En términos macroeconómicos, el aumento del precio del diésel y la gasolina se traduce en presiones inflacionarias, encarecimiento de transporte y producción, y riesgos para las cadenas de suministro regionales. Para economías exportadoras manufactureras del sudeste asiático, esto significa costos logísticos más altos y potencial pérdida de competitividad si los incrementos se trasladan a los precios finales.
Escenarios futuros y recomendaciones estratégicas
El futuro inmediato dependerá de tres variables clave: la duración y extensión del conflicto en Irán, la continuidad de las exenciones a sanciones sobre Rusia, y la capacidad de producción y logística global para reorientar flujos desde otras regiones. Si la guerra se prolonga o escala, el mercado podría ver mayores perturbaciones y una mayor presión sobre precios y disponibilidad.
Para reducir la vulnerabilidad, los países asiáticos podrían adoptar medidas en tres frentes:
- Diversificación de proveedores: ampliar relaciones con productores no tradicionales y acelerar acuerdos a mediano plazo con países africanos, latinoamericanos y norteamericanos, pese a los tiempos de tránsito.
- Gestión de reservas estratégicas: aumentar la capacidad de almacenamiento y coordinar liberaciones de reservas entre naciones para amortiguar picos de precios y rupturas temporales de suministro.
- Políticas de demanda y eficiencia: promover medidas de ahorro energético, transición acelerada a combustibles menos dependientes del petróleo y apoyos a sectores críticos para evitar shocks sociales.
Como advierten analistas, muchas de estas decisiones requieren tiempo y recursos. En el corto plazo, la prioridad política está siendo garantizar suministro inmediato —"asegurar tu energía es ahora la prioridad y todo lo demás es secundario", dijo Muyu Xu (Kpler)—. Pero la experiencia reciente demuestra que depender de soluciones temporales expone economías y poblaciones a nuevas olas de riesgo.

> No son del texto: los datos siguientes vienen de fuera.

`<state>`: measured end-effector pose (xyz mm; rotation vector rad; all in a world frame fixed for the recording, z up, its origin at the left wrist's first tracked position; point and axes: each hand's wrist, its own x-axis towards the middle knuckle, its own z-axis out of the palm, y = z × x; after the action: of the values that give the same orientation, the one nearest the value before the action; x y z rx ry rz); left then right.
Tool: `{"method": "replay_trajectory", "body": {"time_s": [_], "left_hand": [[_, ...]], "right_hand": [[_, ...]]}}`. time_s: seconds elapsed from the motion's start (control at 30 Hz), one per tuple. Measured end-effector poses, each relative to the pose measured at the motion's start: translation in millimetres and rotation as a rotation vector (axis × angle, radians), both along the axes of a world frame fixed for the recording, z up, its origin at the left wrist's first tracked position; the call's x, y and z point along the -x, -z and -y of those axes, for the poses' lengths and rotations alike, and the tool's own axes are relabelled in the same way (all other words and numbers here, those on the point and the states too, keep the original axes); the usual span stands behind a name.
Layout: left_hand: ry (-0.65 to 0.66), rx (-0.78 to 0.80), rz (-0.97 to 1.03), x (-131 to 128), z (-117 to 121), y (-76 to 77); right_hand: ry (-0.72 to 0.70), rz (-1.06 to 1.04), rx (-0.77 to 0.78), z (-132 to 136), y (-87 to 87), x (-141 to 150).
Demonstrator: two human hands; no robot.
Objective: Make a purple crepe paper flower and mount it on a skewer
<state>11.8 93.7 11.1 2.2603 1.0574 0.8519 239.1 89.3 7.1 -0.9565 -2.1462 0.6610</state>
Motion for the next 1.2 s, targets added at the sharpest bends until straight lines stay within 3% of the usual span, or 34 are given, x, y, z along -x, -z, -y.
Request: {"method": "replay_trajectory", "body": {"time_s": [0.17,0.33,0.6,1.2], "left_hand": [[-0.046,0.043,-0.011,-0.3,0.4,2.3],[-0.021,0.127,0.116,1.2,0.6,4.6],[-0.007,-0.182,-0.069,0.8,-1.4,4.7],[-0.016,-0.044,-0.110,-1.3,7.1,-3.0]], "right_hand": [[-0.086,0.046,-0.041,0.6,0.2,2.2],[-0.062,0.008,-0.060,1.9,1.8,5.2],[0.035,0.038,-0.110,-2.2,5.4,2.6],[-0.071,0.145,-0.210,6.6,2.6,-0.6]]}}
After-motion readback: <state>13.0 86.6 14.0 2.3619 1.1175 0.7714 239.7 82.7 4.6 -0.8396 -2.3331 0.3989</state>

La crisis es también un recordatorio de que la seguridad energética es inseparable de la geopolítica. Mientras las naciones busquen estabilidad —y los suministros se vuelvan a concentrar en mano de pocos proveedores—, la tensión entre consideraciones estratégicas, económicas y éticas seguirá gobernando las decisiones de compra en el mercado petrolero global.